Exercise objective:
When the string "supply" occurs in a line of the records, show that line.

Material provided:
***

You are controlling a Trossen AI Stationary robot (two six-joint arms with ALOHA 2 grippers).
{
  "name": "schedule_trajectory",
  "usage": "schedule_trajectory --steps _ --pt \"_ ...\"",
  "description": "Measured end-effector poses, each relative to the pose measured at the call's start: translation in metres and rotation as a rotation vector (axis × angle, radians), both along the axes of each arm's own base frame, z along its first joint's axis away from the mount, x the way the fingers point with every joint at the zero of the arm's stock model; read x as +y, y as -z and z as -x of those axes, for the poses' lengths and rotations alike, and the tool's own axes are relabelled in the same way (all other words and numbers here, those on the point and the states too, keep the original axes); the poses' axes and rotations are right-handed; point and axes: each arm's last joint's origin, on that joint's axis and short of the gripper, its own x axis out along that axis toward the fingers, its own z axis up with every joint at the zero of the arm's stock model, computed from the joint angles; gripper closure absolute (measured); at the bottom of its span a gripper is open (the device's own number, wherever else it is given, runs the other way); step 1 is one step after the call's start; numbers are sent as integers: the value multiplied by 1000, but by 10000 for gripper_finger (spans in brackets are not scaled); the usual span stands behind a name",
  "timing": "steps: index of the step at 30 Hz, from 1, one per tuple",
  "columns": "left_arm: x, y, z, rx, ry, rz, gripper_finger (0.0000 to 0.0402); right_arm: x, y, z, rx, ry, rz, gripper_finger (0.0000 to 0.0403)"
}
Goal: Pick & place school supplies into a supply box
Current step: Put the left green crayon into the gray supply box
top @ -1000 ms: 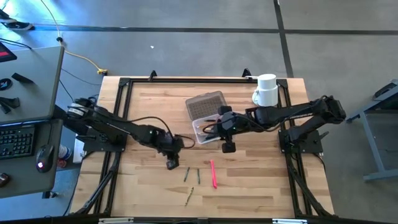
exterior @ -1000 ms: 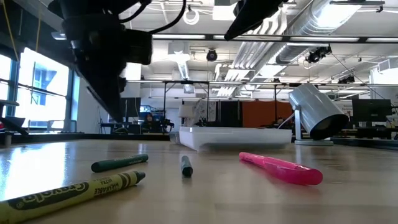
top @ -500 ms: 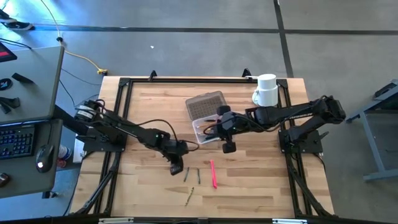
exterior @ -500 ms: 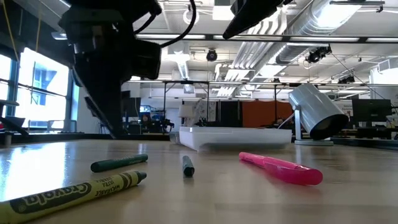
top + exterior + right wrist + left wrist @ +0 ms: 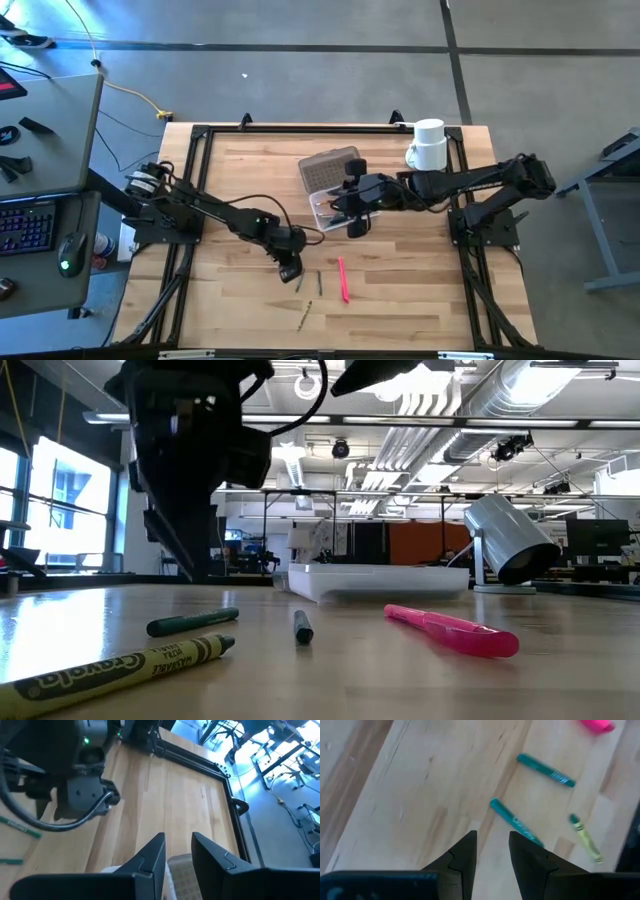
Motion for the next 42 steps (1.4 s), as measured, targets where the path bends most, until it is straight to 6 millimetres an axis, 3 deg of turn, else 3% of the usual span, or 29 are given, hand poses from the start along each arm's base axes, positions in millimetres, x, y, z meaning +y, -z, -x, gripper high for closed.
schedule_trajectory --steps 6,15,25,42 --pt "-19 -3 -11 8 -27 8 252 -1 -1 0 -8 22 12 324" --pt "-42 -3 -32 44 -108 -125 252 -1 2 2 29 25 18 324" --pt "-43 5 -36 151 -158 -167 252 -1 6 4 76 25 13 324" --pt "-45 14 -40 158 -174 -151 252 -2 14 11 183 22 24 324"
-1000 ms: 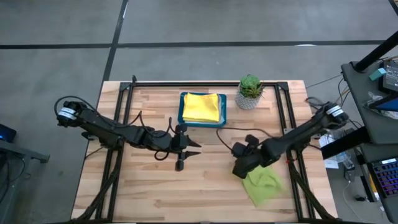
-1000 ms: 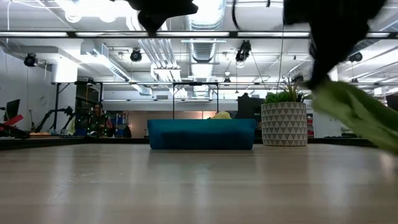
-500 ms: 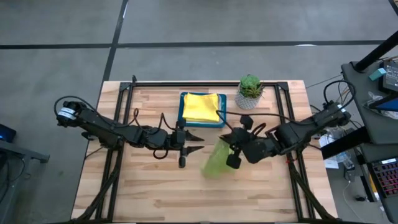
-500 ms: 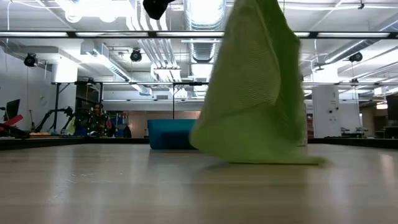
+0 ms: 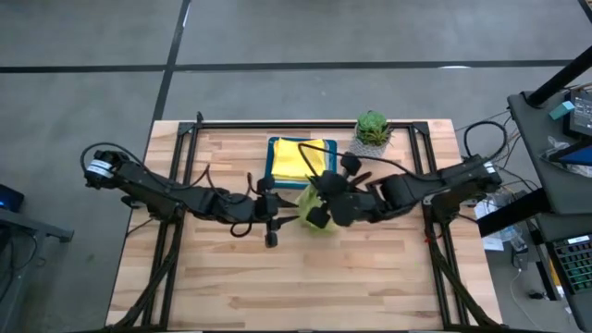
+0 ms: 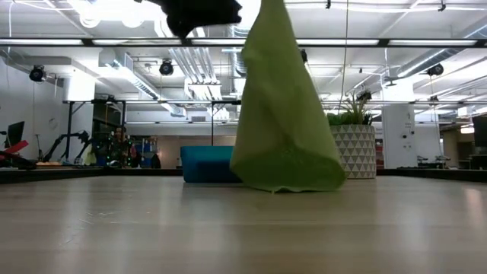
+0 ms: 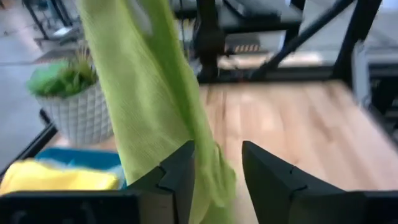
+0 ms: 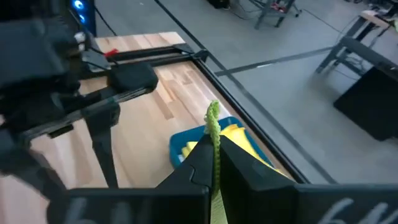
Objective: Fold microfiber towels
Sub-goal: Fold the green microfiber cloth
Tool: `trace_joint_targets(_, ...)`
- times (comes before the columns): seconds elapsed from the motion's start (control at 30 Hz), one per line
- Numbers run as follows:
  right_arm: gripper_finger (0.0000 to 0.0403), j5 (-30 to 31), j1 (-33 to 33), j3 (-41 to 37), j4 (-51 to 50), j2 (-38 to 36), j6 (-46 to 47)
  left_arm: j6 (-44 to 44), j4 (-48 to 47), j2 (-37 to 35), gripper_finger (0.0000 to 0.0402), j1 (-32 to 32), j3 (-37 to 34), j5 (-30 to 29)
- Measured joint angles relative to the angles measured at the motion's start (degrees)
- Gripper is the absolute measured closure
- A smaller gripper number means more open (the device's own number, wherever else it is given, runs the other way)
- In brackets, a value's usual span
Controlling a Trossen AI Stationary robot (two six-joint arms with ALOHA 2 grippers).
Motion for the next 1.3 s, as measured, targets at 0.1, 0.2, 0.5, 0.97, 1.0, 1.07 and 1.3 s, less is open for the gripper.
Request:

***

Expected answer:
Goal: Pick & place school supplies into a supply box
Current step: Put the left green crayon into the gray supply box

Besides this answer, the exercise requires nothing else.